## [Action item]
Among the lines below, restate word for word only those from the line with "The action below" through the line with "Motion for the", with both end lines kept.

━━ Data records

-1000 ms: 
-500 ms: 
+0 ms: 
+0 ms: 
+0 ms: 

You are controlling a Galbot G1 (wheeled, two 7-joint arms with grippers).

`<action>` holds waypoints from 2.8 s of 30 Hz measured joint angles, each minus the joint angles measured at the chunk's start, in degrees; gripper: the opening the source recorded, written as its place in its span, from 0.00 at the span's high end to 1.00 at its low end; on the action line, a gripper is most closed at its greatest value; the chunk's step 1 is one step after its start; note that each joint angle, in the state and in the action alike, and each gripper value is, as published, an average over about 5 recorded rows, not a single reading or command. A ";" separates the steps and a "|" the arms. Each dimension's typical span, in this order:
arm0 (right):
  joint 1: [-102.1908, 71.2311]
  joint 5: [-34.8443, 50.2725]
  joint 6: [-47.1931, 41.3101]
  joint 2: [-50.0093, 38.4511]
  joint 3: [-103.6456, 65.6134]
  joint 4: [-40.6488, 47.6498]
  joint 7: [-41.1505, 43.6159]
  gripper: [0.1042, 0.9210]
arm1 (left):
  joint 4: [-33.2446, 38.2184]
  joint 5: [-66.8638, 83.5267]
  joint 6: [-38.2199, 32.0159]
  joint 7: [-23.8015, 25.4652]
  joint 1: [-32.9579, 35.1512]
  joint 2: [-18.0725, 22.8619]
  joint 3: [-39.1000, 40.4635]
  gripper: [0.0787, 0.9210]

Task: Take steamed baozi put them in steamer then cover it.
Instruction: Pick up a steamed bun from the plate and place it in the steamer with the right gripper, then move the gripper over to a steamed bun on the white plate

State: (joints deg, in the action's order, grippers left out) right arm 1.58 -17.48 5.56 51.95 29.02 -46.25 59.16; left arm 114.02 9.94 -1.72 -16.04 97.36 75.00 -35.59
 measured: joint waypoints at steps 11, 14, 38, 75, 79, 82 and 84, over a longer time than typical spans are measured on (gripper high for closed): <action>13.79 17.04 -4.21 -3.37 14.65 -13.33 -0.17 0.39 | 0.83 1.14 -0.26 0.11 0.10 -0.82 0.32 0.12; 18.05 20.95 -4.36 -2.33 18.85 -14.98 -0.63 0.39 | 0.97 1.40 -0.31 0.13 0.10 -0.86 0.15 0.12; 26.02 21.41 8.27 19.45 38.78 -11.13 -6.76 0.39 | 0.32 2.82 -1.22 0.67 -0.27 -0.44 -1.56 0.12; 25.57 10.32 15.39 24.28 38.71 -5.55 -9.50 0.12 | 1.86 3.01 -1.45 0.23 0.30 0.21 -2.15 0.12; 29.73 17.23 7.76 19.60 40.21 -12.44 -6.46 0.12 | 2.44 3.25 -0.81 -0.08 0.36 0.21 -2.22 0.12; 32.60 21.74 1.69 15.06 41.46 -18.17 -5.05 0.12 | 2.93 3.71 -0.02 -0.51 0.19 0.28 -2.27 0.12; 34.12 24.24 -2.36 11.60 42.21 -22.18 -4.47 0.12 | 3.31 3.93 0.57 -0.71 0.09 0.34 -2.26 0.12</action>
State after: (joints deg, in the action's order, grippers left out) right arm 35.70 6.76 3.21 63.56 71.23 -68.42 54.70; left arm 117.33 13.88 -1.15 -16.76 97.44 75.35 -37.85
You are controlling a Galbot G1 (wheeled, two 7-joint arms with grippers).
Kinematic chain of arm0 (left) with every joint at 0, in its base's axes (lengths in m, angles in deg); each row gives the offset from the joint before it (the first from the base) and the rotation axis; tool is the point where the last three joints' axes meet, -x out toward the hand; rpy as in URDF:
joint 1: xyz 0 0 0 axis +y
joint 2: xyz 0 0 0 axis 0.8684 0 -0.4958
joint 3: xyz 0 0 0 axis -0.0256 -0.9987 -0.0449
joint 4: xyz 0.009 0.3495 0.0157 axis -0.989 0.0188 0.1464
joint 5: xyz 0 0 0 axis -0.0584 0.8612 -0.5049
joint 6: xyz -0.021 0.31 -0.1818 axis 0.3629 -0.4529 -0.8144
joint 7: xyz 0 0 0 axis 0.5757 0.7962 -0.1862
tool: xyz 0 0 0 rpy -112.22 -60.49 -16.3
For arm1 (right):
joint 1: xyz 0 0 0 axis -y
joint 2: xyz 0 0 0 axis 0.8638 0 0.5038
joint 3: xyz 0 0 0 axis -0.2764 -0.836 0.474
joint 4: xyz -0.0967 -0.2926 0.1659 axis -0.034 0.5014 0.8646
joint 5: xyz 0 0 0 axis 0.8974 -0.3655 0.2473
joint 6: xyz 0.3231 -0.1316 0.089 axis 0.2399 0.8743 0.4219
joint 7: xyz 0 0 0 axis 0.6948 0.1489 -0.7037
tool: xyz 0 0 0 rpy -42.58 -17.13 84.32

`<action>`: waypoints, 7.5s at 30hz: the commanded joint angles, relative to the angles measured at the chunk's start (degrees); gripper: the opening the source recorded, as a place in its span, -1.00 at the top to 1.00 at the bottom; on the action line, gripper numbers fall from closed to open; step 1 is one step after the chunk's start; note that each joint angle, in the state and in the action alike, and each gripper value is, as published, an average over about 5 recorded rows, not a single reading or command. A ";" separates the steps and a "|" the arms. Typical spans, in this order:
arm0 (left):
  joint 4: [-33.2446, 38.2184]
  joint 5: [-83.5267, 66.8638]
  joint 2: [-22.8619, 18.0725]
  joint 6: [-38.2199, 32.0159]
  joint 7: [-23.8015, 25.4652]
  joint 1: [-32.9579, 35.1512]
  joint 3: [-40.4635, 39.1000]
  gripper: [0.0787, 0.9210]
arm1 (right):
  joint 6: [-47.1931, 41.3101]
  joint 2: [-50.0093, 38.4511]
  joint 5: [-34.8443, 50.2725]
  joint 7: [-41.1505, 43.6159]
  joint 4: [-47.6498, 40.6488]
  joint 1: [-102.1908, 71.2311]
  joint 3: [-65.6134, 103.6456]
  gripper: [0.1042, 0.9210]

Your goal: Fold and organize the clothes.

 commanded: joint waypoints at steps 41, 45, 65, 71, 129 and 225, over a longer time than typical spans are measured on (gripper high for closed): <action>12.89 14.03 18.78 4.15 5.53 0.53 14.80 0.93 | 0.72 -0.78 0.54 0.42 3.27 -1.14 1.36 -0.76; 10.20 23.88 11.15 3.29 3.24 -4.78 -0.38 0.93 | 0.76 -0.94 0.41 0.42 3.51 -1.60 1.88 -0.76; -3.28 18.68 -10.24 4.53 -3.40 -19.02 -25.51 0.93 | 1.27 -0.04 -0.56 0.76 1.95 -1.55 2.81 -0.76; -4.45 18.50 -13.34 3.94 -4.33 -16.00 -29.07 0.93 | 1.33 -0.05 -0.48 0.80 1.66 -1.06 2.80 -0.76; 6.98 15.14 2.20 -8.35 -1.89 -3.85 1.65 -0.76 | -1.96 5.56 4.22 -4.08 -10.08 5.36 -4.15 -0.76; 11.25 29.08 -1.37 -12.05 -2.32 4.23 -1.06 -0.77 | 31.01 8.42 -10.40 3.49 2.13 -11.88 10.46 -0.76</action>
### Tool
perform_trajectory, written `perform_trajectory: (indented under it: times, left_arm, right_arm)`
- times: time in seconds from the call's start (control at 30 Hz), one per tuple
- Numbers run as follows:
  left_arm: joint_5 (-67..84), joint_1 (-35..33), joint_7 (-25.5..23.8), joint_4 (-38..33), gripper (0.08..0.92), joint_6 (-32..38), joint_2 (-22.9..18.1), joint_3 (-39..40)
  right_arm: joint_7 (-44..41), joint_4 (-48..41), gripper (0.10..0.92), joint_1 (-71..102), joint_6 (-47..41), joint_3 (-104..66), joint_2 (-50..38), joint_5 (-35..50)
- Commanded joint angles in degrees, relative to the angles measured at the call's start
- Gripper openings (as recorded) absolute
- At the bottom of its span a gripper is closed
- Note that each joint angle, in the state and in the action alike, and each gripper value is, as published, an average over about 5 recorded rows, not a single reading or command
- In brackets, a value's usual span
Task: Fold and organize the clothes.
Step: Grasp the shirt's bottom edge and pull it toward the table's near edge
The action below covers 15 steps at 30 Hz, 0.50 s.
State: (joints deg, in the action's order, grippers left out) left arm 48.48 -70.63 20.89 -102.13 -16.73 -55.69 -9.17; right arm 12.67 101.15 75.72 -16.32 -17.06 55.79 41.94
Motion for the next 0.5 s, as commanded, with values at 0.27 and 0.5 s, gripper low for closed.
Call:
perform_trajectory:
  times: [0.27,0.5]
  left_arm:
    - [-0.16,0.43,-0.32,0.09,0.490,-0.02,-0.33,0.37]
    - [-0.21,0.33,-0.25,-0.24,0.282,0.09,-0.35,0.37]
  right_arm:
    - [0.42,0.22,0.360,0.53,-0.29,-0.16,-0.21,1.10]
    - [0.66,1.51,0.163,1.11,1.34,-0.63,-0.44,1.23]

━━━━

## [Written solution]
The action below covers 15 steps at 30 Hz, 0.50 s.
State: (joints deg, in the action's order, grippers left out) left arm 48.48 -70.63 20.89 -102.13 -16.73 -55.69 -9.17; right arm 12.67 101.15 75.72 -16.32 -17.06 55.79 41.94
Motion for the next 0.5 s, as commanded, with values at 0.27 and 0.5 s, gripper low for closed.

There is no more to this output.